Note To The C-Suite: It’s Time To Stop Avoiding Cyber Risk Governance

By   ISBuzz Team
Writer , Information Security Buzz | Apr 10, 2017 11:47 pm PST

The significant threat cyber attacks represent to commerce and infrastructure is intensifying calls for government to “encourage” companies and agencies to act more responsibly. Pending actions, which include a presidential executive order, bills in the U.S. Congress, and legislation in 35 state governments, call for standardized cyber risk reporting and management based on a de facto standard, namely the National Institute of Standards and Technology’s (NIST) Cybersecurity Framework (CSF). What is driving all this activity?

The recent revelation of two massive Yahoo breaches raised the bar for the scale and awareness of devastating cyber attacks. The $350 million drop in the valuation of the company’s acquisition by Verizon made it clear that technology alone won’t overcome a lack of management and board commitment to protect an enterprise from cyber risk. Ripple effects of the Yahoo breach and multiple breaches of U.S. government agencies has led to widespread calls for more and better oversight of cyber risk on a par with oversight of financial risk, and it is rapidly elevating the importance of cyber risk governance (CRG).

In the last two years, a broad understanding has emerged: cyber risk is no longer a problem that IT should grapple with alone. While IT professionals have worked hard to build moats around their organizations using millions of dollars’ worth of external perimeter defense technologies, the truth is that most breaches don’t result from technology failures. Leaving the problem to IT without executive oversight has resulted in spending 80% of cybersecurity budgets to protect the perimeter, while only 20% of breaches result from failed technology, according to Zeus Kerravala, principal analyst at ZK Research.

Mitigating risk that cyber attacks pose to enterprises requires a widespread awareness that the right mix of people, policies and process, paired with technology, is necessary. Cybersecurity should be a team sport; it involves the CIO and CISO, of course, but other critical functions each have important roles to play in enhancing cyber resilience, including Internal Audit, General Counsel, Risk Management, Human Resources, and Procurement.

If cybersecurity is a team sport, what key steps can team members take to implement effective CRG?

  • CIOs and CISOs should acknowledge that their efforts must be augmented with a broad culture of awareness and action, and they must be willing to deliver information that matters and is comprehensible to non-technical team members.
  • Internal Auditors should devise understandable internal control systems for managing cyber risk that foster collaboration across the enterprise.
  • General Counsel should insist on cyber risk management processes that do more to decrease liability for the company, its management, and its board.
  • Risk Management needs to fully embrace cyber risk as an equal enterprise-wide source of risk and insist that it be treated equally as important as other sources of risk.
  • Human Resources must work hand in hand with IT and Security to (a) ensure that every employee learns how to avoid introducing risk into the organization’s networks, and (b) ensure that only necessary employees are given appropriate access to critical data.
  • Procurement should begin evaluating the risk that doing business with an insecure vendor represents, improve its vetting processes, and incorporate cyber risk into the evaluation process.

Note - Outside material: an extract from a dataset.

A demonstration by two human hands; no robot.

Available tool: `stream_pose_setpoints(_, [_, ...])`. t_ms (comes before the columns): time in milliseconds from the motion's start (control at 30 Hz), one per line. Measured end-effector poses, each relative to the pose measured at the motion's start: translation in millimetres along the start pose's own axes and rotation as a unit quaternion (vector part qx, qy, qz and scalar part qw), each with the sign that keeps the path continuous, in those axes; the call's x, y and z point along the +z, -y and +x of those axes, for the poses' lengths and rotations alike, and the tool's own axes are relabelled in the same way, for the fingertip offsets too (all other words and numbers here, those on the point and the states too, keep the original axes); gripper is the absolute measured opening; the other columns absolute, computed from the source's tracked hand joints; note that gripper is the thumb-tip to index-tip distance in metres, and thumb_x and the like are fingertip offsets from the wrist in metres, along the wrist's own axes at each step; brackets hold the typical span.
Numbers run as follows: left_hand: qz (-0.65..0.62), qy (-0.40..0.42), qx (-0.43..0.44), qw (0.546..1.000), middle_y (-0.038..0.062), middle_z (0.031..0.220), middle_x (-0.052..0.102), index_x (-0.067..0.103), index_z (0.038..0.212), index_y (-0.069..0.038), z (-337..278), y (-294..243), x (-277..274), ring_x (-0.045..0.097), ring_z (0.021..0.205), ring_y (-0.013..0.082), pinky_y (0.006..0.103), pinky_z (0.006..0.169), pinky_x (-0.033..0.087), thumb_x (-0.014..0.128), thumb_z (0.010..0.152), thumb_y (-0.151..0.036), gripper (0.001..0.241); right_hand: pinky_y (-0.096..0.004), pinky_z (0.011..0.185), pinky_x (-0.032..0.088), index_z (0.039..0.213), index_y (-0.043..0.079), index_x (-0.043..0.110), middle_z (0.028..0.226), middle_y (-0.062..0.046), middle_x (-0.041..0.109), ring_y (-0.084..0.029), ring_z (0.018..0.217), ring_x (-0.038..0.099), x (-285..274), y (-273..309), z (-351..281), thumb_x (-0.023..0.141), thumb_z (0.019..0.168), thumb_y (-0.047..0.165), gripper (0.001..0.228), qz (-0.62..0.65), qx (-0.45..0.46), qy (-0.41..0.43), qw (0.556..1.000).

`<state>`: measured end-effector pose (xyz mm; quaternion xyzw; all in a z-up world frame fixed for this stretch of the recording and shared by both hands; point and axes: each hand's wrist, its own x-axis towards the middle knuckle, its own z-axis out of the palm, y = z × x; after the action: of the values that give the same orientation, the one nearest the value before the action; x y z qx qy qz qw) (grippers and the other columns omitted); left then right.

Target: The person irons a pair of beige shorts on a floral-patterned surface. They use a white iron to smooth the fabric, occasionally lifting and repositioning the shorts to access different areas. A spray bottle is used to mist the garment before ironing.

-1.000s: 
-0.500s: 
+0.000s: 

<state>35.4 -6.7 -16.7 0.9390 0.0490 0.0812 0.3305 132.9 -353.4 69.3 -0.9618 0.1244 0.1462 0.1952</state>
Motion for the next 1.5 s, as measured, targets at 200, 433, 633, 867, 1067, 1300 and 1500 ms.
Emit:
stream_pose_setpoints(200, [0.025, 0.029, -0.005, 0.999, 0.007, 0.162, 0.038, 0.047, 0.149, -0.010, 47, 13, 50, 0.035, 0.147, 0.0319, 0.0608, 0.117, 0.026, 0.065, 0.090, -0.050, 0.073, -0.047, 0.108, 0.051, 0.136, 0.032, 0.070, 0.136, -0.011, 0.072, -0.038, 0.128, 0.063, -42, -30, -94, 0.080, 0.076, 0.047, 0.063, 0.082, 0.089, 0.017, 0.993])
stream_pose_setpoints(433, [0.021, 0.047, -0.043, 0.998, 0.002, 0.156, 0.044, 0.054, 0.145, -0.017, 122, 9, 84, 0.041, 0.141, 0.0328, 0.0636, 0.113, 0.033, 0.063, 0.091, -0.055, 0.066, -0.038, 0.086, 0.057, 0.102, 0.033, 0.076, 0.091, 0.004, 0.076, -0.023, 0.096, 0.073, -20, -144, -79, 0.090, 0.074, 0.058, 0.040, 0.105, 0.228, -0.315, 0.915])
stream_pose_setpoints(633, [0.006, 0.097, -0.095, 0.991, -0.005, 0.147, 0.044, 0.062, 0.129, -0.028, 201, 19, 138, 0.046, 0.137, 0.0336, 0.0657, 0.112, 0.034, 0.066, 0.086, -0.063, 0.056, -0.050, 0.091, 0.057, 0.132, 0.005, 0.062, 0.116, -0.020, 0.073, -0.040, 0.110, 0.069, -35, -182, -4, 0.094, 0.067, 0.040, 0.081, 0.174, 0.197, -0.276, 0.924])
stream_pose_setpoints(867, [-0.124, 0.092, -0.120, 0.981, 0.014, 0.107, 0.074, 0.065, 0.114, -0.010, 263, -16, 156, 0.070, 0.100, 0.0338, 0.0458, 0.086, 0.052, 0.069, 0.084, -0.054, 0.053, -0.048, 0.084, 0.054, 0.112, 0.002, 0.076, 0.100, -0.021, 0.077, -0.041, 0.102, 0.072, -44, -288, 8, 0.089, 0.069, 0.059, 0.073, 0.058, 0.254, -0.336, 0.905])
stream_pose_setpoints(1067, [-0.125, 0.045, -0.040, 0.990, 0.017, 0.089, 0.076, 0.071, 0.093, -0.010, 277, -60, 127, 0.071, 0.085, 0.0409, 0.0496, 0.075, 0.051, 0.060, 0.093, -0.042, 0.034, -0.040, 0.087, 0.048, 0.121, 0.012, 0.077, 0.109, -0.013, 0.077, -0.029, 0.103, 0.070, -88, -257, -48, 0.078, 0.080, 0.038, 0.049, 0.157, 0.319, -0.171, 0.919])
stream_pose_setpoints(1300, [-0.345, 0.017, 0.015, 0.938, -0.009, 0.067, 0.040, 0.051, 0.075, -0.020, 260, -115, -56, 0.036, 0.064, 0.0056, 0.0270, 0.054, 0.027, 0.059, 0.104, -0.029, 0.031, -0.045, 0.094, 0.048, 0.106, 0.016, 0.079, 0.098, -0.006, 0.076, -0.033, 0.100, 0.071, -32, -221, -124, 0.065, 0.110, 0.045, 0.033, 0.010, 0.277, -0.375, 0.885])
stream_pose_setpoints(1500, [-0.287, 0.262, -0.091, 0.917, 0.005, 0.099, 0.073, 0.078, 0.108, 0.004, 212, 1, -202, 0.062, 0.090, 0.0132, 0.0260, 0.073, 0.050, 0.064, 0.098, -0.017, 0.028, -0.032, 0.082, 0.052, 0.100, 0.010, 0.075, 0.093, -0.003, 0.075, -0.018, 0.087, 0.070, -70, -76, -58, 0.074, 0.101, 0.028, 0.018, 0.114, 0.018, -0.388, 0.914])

The failures that breaches characterize are a direct result of people, policies and process that are not aligned with a security-minded IT team. Cultures must change, boards and C-suites must adjust, and CRG needs to be considered an integral business function.

Improving cyber risk governance has been discussed in the past, but it’s now on the front burner as the best way to focus on effective management of cyber risk and to orchestrate organization-wide risk mitigation efforts. It’s become a topic in most boardrooms as directors accept cyber risk oversight as part of their fiduciary duties and look for objective ways to evaluate and monitor their organization’s cybersecurity.